Bacaklarda görülen sellülit en sık karşılaşılan enfeksiyondur ve genellikle antibiyotik tedavisiyle geriler. Yeterince değerlendirme yapmadan bacağında kızarıklık olan her hastaya sellülit tanısı koymak bazıları yaşamı tehdit eden diğer tedavi edilebilir hastalıkların tanısının atlanmasıyla sonuçlanabilir. İlk aşama mevcut tablonun enfeksiyöz olup olmadığının belirlenmesidir. Ateşin varlığı bacakta kızarıklıkla ortaya çıkan sellülit benzeri enflamatuvar hastalıkları dışlayamaz. Bakterilerin girişini sağlayan ülser veya diğer yaraların varlığı enfeksiyonu düşündürür. Lenfanjite ait çizgilenmeler, duyarlı lenf nodları, yama tarzı deri enflamasyonu sellülit için anlamlıdır. Trombofilebit duyarlı, enflamasyonlu ve tromboze venin palpasyonuyla nadir de olsa ayırt edilebilir. Plazmadaki fibrin yıkım ürünlerinin artışının gösterilmesiyle tromboflebit tanısı desteklenir ve ultrasonografi ile doğrulanır. Septik artrit veya gut artriti, etkilenen eklemin çevresinde daha baskın bulgulara sahiptir ve minimal pasif eklem hareketi bile ağrılıdır. Eklem sıvısının aspirasyonu tanısaldır. Sellülit tanısı düşünülen her hastaya mutlaka sorulması gereken sorular: Hastada aynı zamanda nekrotizan fasiit gibi derin enfeksiyon olabilir mi?
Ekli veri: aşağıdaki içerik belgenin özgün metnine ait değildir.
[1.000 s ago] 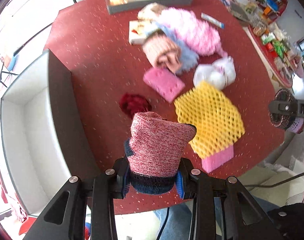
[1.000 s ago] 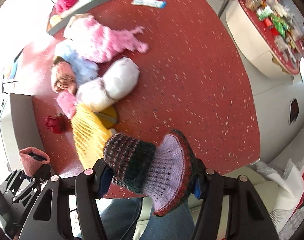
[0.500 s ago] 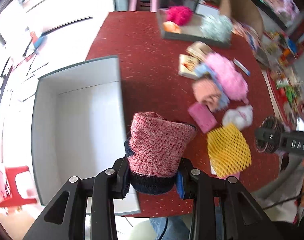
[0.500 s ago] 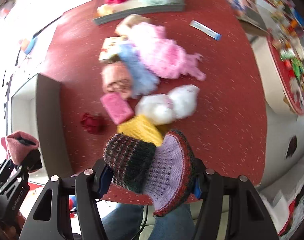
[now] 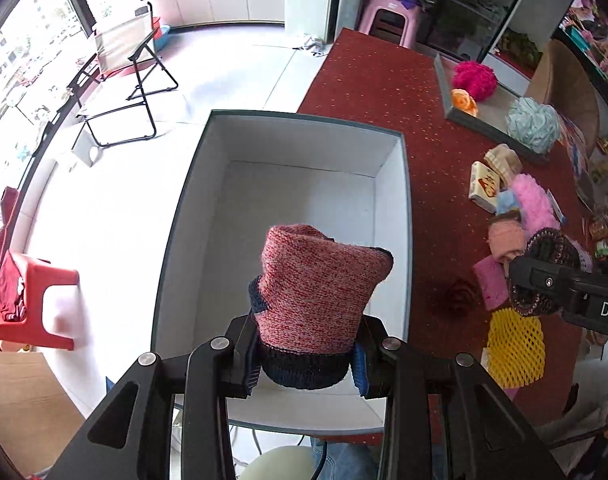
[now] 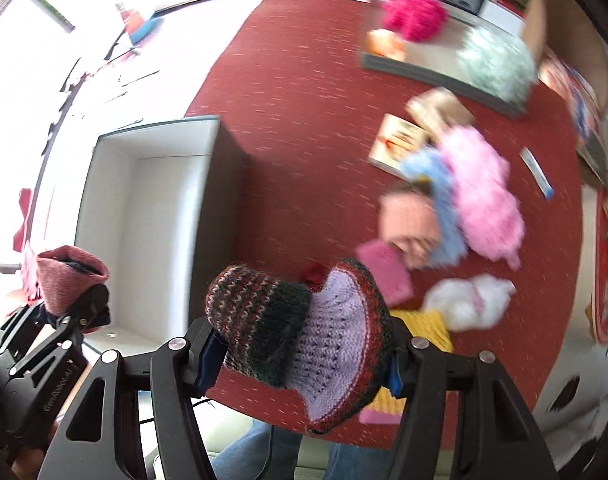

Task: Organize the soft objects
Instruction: 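Carry the sock with left tool while right tool carries the slipper over the box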

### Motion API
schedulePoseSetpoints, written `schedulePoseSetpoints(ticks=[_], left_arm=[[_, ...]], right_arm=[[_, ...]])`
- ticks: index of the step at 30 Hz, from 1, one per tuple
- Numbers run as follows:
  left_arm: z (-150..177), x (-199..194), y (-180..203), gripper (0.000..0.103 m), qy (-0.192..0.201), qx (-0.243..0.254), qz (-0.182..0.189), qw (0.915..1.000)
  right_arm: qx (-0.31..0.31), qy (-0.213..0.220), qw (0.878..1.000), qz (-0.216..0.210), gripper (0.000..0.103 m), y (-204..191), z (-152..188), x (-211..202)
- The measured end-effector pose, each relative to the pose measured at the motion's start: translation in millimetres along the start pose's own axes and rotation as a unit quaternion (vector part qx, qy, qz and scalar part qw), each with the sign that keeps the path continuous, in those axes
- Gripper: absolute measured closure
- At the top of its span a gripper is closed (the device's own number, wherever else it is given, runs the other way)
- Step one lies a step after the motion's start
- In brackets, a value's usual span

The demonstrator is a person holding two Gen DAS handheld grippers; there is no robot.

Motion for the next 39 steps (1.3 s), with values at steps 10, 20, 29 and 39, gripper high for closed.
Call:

Nekrotizan fasiitin nadir bir hastalık olmasına rağmen yaşamı tehdit edecek şekilde hızlı ilerleme gösterebilir ve genellikle hastalığın belirtileri hafiftir. Tanının birkaç saat gecikmesi bile hastanın ekstremitesini veya hayatını kaybetmesine neden olabilir. Bu tanı için önemli ipuçları, enflamasyonun derecesiyle orantısız şişlik ve ağrının varlığı, özellikle enfeksiyon bölgesinde eritemin olmaması, bazı hastalarda deri nekrozunun bir işareti olan bölgesel anestezinin saptanması, hemorajik veziküller veya büllerin gelişmesi ile derinin kirli veya mavimsi görünümü, ateş ile orantısız klinik toksisite ve hızlı klinik ilerleme hikayesidir. MR doku içindeki gazı göstermede en duyarlı yöntemdir. Hastada nekrotizan fasiit veya miyonekroz tanıları düşünülüyorsa nekrotik dokuları temizlemek için acil cerrahi eksplorasyon ve tekrarlayan geniş diseksiyonlar yapılmalıdır. Antibiyotik tedavisi cerrahi girişime destek rolü oynar.